#### [Task item]
From the data below, please reproduce exactly everything from the line that contains "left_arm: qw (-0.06" down to the line that contains "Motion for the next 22", with both ends included.

#### [Data to use]
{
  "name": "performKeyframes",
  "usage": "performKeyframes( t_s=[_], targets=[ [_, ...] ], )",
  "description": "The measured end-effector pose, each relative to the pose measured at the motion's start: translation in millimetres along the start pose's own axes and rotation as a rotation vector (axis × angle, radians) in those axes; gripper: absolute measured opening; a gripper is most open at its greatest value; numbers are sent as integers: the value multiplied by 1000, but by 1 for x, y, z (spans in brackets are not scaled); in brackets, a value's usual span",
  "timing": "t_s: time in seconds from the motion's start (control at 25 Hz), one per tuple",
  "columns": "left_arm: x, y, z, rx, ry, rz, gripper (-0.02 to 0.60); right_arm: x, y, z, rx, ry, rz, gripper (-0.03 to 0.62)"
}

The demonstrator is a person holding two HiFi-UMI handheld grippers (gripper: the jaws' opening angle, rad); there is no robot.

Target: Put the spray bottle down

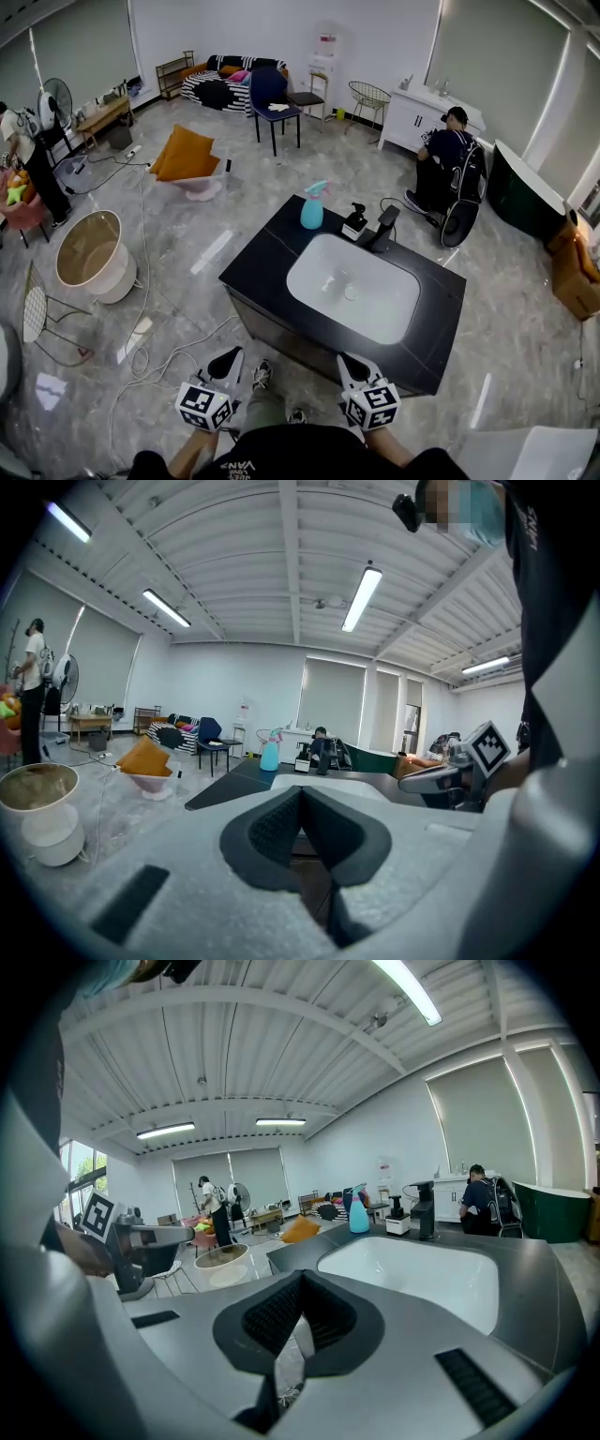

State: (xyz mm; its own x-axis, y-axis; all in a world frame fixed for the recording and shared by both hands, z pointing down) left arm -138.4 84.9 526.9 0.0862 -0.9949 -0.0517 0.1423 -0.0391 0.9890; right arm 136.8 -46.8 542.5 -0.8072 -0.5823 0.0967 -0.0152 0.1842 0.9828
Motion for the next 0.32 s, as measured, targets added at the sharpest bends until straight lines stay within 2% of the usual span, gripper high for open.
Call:
performKeyframes(
  t_s=[0.32],
  targets=[
    [5,-3,2,-6,-17,-11,11,2,-5,-1,-3,-4,-1,-2]
  ],
)
Point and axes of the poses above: the fingertips, and each gripper's own axes: x forward along the fingers, z to its left, y out of its underside, the point moved 8 cm from there along -x, backward along the fingers, and after that the axes turned 15 degrees about -z, right-handed, at the moved point
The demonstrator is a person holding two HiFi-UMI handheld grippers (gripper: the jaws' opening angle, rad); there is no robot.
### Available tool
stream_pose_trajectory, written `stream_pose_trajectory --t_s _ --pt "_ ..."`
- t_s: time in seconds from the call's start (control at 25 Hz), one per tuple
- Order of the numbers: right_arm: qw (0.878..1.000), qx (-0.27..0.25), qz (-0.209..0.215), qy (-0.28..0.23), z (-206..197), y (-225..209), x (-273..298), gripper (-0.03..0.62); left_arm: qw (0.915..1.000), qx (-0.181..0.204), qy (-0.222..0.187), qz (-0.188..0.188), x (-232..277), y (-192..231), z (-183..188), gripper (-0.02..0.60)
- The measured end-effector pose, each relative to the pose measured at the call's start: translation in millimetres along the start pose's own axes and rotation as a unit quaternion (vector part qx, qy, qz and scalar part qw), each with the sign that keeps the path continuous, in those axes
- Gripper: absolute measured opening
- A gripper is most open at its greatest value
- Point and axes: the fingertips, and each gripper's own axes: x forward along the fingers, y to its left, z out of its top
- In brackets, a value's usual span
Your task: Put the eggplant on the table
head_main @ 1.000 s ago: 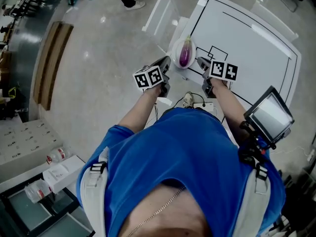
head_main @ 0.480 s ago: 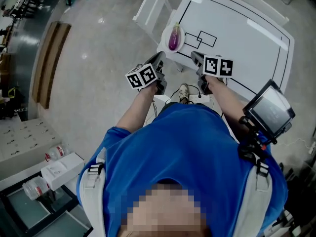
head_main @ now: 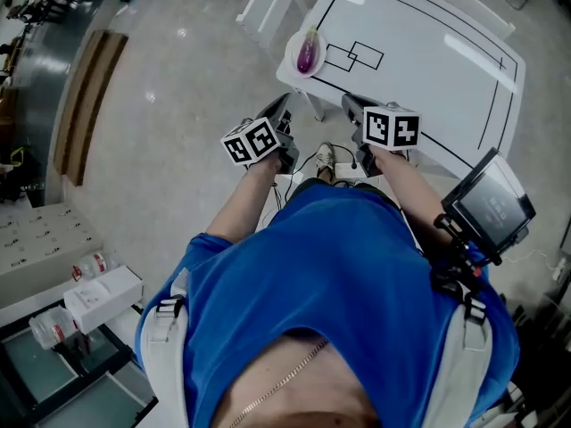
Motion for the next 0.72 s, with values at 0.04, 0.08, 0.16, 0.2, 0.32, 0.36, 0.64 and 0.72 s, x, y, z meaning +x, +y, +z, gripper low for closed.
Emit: stream_pose_trajectory --t_s 0.04,0.08,0.16,0.2,0.32,0.36,0.64,0.72 --pt "1.0 -0.006 0.0 -0.002 -1.7 4.4 -4.0 0.002 1.0 0.0 -0.001 0.001 -5.5 -1.0 -1.5 0.008" --pt "1.0 -0.012 0.001 -0.005 -3.7 8.3 -8.1 0.002 1.0 0.0 -0.001 0.002 -10.5 -2.7 -3.4 0.008" --pt "1.0 -0.018 0.003 -0.009 -8.5 13.3 -14.1 0.002 1.0 -0.001 -0.002 0.002 -17.8 -5.8 -8.2 0.008" --pt "1.0 -0.021 0.005 -0.009 -10.5 14.6 -16.0 0.002 1.0 -0.001 -0.001 0.003 -19.9 -6.3 -10.6 0.008" --pt "1.0 -0.028 0.007 -0.012 -13.5 17.6 -22.8 0.002 1.0 0.0 -0.001 0.006 -25.4 -8.4 -16.2 0.008" --pt "0.999 -0.03 0.008 -0.013 -14.4 18.4 -25.6 0.002 1.0 0.001 -0.001 0.006 -27.5 -10.3 -18.1 0.008" --pt "0.999 -0.042 0.011 -0.027 -16.0 22.9 -38.4 0.002 0.9999 0.01 -0.008 0.004 -36.9 -22.1 -19.4 0.008" --pt "0.998 -0.045 0.011 -0.03 -15.8 24.2 -41.1 0.002 0.9999 0.011 -0.009 0.004 -38.4 -23.7 -19.3 0.008"
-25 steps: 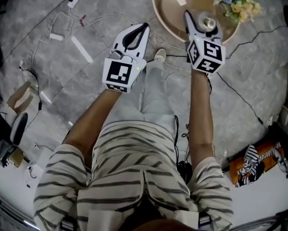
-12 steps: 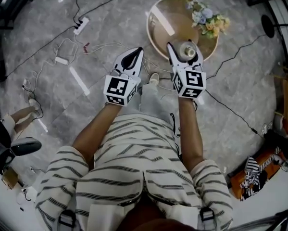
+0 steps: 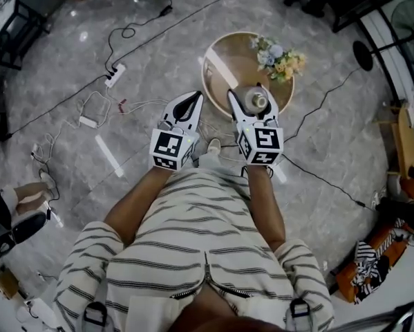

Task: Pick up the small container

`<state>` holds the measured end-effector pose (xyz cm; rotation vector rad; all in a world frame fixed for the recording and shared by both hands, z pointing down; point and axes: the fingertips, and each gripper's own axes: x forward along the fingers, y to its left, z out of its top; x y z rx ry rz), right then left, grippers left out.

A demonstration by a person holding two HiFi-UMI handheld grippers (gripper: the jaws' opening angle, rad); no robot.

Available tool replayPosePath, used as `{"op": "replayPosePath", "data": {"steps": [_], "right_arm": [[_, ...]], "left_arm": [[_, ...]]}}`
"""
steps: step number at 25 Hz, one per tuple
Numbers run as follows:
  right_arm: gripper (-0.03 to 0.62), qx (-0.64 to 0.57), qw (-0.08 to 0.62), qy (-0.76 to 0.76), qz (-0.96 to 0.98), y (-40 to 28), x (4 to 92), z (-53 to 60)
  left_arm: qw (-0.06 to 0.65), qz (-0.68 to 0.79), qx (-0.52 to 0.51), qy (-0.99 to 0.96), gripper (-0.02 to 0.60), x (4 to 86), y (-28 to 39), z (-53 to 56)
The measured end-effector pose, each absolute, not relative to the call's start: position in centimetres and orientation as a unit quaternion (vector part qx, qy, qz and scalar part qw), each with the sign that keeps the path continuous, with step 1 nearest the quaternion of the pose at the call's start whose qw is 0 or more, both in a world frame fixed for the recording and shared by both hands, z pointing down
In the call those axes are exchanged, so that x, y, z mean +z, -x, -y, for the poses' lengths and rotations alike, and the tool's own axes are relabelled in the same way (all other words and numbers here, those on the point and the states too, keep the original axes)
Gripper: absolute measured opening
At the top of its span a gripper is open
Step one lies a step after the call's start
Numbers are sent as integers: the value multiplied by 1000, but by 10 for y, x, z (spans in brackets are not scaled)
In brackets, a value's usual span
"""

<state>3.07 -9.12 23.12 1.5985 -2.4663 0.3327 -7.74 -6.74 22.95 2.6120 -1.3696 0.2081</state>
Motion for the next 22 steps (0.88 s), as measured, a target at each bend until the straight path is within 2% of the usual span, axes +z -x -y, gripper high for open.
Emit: {"op": "replayPosePath", "data": {"steps": [6, 22], "right_arm": [[339, 85, 77, -548, 829, -37, 202, 97], [339, 94, 54, -561, 820, -51, 201, 96]], "left_arm": [[69, 454, 49, -887, -2, 205, 72, 80], [58, 439, 35, -896, -2, 199, 56, 88]]}}
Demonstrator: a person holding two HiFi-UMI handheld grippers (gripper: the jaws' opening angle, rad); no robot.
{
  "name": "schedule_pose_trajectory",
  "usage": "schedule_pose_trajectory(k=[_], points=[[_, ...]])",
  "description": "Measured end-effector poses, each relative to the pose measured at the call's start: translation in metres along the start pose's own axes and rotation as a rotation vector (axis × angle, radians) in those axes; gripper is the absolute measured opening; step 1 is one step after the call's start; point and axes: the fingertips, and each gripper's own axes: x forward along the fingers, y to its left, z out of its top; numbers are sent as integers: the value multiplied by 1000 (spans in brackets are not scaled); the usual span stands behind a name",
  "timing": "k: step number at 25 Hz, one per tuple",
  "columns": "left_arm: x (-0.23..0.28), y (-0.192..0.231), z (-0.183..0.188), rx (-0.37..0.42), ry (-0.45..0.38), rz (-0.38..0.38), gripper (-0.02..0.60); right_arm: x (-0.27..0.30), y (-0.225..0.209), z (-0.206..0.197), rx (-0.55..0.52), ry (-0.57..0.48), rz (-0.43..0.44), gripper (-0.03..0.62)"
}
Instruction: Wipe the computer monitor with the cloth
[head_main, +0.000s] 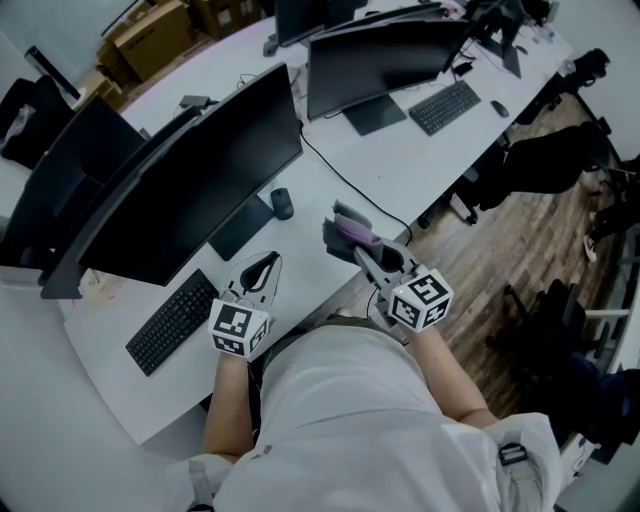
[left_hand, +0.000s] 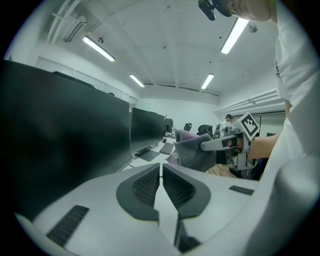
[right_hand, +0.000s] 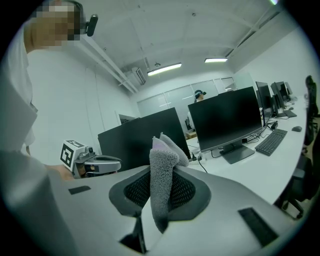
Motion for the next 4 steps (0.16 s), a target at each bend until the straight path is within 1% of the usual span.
schedule_pose_trajectory(k=[4], points=[[1,-5,0,0,6,1,2,-5,-2,0,7,0,-1,72]])
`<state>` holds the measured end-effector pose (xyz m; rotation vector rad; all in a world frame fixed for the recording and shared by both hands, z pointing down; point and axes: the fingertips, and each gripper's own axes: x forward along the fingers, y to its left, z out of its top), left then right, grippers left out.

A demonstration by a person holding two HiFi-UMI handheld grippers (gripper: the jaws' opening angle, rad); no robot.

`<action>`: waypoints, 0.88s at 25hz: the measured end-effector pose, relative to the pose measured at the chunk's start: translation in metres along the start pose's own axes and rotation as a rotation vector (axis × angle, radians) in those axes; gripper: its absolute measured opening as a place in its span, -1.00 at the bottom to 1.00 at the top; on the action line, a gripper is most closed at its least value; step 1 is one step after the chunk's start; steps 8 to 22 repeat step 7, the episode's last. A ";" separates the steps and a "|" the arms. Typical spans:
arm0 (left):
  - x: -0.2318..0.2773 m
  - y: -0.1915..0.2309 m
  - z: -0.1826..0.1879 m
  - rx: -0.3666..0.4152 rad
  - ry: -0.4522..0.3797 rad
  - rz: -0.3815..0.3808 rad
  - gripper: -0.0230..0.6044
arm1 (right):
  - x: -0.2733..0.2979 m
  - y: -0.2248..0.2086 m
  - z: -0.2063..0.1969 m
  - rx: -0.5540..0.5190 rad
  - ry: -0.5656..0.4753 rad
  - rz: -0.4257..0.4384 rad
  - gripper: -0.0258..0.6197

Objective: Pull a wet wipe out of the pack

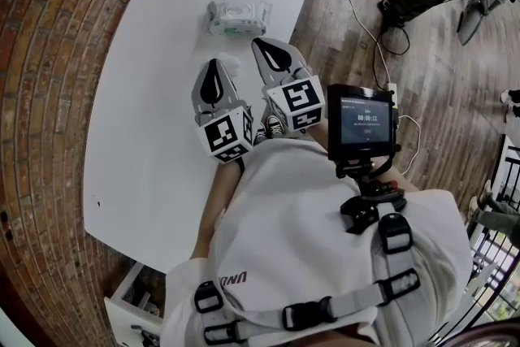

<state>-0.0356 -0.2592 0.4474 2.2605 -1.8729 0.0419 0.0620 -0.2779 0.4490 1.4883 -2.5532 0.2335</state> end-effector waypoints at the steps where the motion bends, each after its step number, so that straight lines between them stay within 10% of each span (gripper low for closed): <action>1: 0.000 0.000 0.000 -0.001 0.000 0.001 -0.92 | 0.000 0.001 0.000 0.000 0.001 0.003 -0.90; 22: -0.001 0.000 -0.001 -0.001 0.000 0.004 -0.92 | 0.000 0.003 -0.001 -0.006 0.002 0.011 -0.90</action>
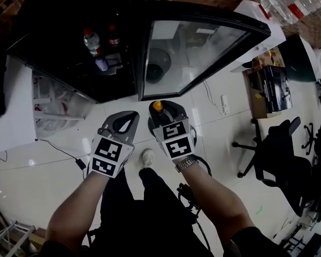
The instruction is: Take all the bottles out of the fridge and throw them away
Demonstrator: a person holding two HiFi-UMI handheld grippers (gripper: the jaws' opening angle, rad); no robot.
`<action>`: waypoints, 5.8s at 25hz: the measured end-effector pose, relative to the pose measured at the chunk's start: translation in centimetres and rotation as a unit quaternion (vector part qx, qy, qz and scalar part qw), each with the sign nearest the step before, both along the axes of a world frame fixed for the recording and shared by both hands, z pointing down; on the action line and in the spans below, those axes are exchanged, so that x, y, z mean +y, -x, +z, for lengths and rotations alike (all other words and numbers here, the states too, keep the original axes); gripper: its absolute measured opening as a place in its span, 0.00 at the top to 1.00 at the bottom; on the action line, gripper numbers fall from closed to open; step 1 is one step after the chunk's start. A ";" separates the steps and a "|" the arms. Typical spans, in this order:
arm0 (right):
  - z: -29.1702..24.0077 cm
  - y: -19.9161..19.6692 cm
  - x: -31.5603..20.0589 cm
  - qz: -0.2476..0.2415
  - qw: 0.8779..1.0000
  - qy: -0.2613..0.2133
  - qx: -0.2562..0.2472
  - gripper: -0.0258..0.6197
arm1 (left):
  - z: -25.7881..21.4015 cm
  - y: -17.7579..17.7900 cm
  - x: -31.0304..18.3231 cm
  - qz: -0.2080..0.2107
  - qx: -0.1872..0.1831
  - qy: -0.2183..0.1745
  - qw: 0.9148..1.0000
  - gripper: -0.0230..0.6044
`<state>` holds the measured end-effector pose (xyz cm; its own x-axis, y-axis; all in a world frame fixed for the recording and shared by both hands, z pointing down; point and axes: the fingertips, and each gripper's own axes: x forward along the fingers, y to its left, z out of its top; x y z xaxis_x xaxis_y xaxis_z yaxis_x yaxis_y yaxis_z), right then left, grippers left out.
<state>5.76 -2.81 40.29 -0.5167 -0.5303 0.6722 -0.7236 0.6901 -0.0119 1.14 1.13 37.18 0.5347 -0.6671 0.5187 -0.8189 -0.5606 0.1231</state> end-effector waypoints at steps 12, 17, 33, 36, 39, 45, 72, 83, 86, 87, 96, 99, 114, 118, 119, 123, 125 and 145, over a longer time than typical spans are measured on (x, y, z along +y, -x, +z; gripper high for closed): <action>13.2 -10.5 4.3 0.020 0.997 0.069 0.030 0.74 | 10.2 -9.2 2.6 0.064 -0.021 0.083 0.994 0.96; 19.1 -11.0 5.1 0.037 0.994 0.093 0.036 0.74 | 15.2 -10.2 3.1 0.078 -0.032 0.117 0.990 0.96; 34.1 -9.6 5.8 0.088 0.983 0.148 0.067 0.75 | 26.5 -9.4 4.8 0.103 -0.042 0.167 0.980 0.96; 34.7 -9.1 6.1 0.091 0.981 0.157 0.064 0.84 | 26.9 -8.9 4.8 0.100 -0.043 0.172 0.979 0.96; 34.7 -8.8 6.4 0.095 0.980 0.165 0.061 0.84 | 26.8 -8.6 4.6 0.097 -0.040 0.172 0.979 0.96; 33.7 -8.7 7.1 0.101 0.978 0.172 0.055 0.84 | 25.8 -8.0 4.5 0.091 -0.036 0.165 0.981 0.96; 5.7 5.2 2.1 -0.064 0.995 0.002 -0.077 0.73 | 6.9 4.9 2.8 -0.122 -0.053 0.042 0.990 0.96; -1.8 14.6 -2.0 -0.097 0.989 -0.063 -0.086 0.64 | 1.7 12.8 2.4 -0.185 -0.050 -0.008 0.981 0.96; -2.1 16.6 -4.3 -0.081 0.991 -0.065 -0.082 0.59 | 0.8 14.7 1.6 -0.188 -0.048 -0.015 0.981 0.96; -2.1 17.0 -5.0 -0.074 0.992 -0.065 -0.079 0.59 | 0.5 15.1 1.3 -0.187 -0.046 -0.016 0.981 0.96; -3.7 22.6 -11.3 -0.039 0.993 -0.084 -0.070 0.53 | -0.2 18.9 -2.2 -0.161 -0.031 -0.022 0.986 0.96; -4.7 24.3 -13.7 -0.030 0.993 -0.092 -0.073 0.53 | -0.2 19.9 -3.5 -0.148 -0.028 -0.019 0.988 0.96; -4.4 28.6 -23.6 0.017 0.994 -0.098 -0.051 0.53 | 1.7 24.6 -6.9 -0.132 -0.022 0.004 0.991 0.96; -3.3 28.5 -23.9 0.022 0.995 -0.089 -0.046 0.62 | 2.1 25.1 -6.9 -0.135 -0.022 0.008 0.991 0.96; -3.4 28.7 -24.0 0.019 0.994 -0.096 -0.051 0.64 | 2.2 25.2 -6.9 -0.136 -0.021 0.009 0.990 0.96; -3.8 29.1 -24.3 0.020 0.992 -0.107 -0.065 0.67 | 2.9 24.8 -6.4 -0.137 -0.019 0.014 0.990 0.96; -3.7 29.1 -24.3 0.024 0.993 -0.101 -0.065 0.69 | 3.1 24.6 -5.9 -0.138 -0.018 0.016 0.990 0.96; -4.0 20.8 -11.6 -0.001 0.992 -0.075 -0.098 0.72 | 3.8 17.7 -4.0 -0.118 -0.014 0.018 0.993 0.96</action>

#### [Your response]
  left_arm: qw (-0.06 to 0.65), qz (-0.68 to 0.79), qx (-0.52 to 0.51), qy (-0.99 to 0.96), gripper (-0.02 to 0.60), x (4 to 86), y (-28 to 39), z (-53 to 56)
The measured end-effector pose, each absolute, not relative to the call's start: position in centimetres and orientation as a unit quaternion (vector part qx, qy, qz and scalar part qw), each with the sign that keeps the path continuous, with step 1 nearest the quaternion of the pose at the call's start whose qw is 0 or more, both in a world frame fixed for the recording and shared by both hands, z pointing down
In the call those axes are exchanged, so that x, y, z mean +z, -x, -y, for the poses' lengths and rotations alike, and the tool's own axes are relabelled in the same way (all other words and numbers here, those on the point and the states too, keep the original axes)
Gripper: absolute measured opening
At the top of its span a gripper is open
Step one lies a step after the call's start
Numbers are sent as integers: the value multiplied by 1000, but by 10 for y, x, z (spans in brackets are not scaled)
In brackets, a value's usual span
"""

<state>3.07 -9.12 23.12 1.5985 -2.4663 0.3327 -7.74 -6.74 22.95 2.6120 -1.3696 0.2081</state>
Motion for the next 22 steps (0.88 s), as measured, a target at each bend until the straight path is within 2% of the usual span, axes +z -x -y, gripper high for open.

No more output is expected for this exercise.